Altis is the world’s first AI personal trainer.
Altis sees you, understands you, and personally instructs you in real-time from a sleek soundbar-size console that connects to any screen on your home. The future of fitness is finally here.


THE OPPORTUNITY
In the new post-pandemic, work from anywhere world, home fitness is booming. Peloton is a famous growth leader, with paid digital subscribers increasing 176% y/y in their last quarter.

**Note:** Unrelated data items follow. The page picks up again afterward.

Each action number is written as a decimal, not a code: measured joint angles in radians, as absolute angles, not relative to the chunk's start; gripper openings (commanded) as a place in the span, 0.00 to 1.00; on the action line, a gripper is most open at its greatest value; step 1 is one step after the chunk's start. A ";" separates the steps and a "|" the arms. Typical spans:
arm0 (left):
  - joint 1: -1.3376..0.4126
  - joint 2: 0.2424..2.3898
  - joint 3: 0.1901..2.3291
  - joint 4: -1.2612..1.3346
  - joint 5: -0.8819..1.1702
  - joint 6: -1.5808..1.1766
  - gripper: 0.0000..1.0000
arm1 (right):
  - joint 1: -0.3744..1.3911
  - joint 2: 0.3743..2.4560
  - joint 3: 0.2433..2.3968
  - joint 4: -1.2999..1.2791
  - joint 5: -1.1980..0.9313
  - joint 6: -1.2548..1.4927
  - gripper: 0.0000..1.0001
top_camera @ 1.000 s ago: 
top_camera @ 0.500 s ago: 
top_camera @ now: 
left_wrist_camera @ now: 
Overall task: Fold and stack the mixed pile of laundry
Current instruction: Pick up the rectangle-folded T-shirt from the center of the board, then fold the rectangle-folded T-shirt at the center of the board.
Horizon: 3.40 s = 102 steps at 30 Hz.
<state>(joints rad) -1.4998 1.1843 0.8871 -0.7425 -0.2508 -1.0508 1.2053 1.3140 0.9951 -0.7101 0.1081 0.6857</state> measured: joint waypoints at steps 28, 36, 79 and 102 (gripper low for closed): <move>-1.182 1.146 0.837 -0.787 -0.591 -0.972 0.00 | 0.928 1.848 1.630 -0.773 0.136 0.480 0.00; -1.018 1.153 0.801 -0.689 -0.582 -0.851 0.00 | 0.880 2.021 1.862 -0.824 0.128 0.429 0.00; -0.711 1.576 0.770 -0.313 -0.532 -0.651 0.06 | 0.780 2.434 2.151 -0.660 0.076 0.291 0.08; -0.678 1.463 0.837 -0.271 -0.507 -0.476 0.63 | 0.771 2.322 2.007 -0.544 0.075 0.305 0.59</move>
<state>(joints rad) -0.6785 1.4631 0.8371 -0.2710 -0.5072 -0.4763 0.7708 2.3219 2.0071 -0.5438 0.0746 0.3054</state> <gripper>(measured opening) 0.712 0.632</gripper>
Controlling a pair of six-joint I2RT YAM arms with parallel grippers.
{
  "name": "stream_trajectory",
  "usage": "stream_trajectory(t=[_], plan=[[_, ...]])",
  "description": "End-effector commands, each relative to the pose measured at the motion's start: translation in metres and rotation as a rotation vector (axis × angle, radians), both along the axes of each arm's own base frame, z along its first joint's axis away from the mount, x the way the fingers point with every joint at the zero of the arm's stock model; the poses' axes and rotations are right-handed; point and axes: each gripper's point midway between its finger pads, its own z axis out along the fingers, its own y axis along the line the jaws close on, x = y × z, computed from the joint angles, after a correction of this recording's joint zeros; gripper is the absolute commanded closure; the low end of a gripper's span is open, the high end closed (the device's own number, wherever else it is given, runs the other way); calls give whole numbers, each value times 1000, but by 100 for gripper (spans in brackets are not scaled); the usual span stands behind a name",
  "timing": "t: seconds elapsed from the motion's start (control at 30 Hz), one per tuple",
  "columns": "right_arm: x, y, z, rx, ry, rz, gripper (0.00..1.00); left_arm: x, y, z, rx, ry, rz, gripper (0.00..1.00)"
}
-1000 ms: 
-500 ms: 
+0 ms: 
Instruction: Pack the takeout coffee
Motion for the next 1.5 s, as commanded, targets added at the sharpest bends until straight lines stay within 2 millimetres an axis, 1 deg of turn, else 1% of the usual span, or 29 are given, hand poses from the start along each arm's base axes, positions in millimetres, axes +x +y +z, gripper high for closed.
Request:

Apple recently announced a subscription fitness service providing guided classes via their Apple TV product and incorporating input from their Apple Watch sensors.
Altis aims to go one step further by incorporating AI vision technology using multiple camera sensors to accurately track and analyze movement and provide guided fitness instruction and form coaching for fitness and sports applications.
Beyond just pose estimation and tracking, the proposed AI system needed to be able to identify precise exercises, identify errors in those exercises vs. ideal form, support multiple cameras and work in real time.
In order to control costs and maximize asset utilization, Altis needed to implement pipelines and MLOps on their existing on-premise GPU servers, but maintain the ability to scale in various geographies on the cloud of their choice.
The Challenge
The specifics of Altis’ proposed use cases meant they needed a system that could accurately detect a large number of exercises, including exercises using popular gym equipment, weights, machines, etc.
Altis needed a solution that is suitable for both hardware and cloud-based inference, and could scale globally without being tied to a single cloud provider. They also wanted to utilize their existing on-premise GPU resources for development, experimentation, training, monitoring and future iterations.
The Altis console provides personalized workouts and interactive coaching using advanced AI and computer vision to help you reach your fitness goals, understand how your body is moving during exercise and improve form and movement performance.
The Solution
Neu.ro researchers developed a custom data pipeline that employs volumetric triangulation from one or more RGB cameras, combines 2D backbone data into volumetric aggregation of an intermediate 2D feature map, followed by refinement via 3D convolutions into a 3D heatmap and pose model.
The system runs in real-time on Nvidia 3090 hardware and runs at 75 FPS while pose tracking, but has a startup mode of 30 FPS that runs until a person is detected.
This volumetric model is able to estimate 3D human pose using any number of cameras, even using only 1 camera. In single-view setup we get results comparable with current state of the art, while multiple sensors result in faster processing and fewer errors from potential occlusions.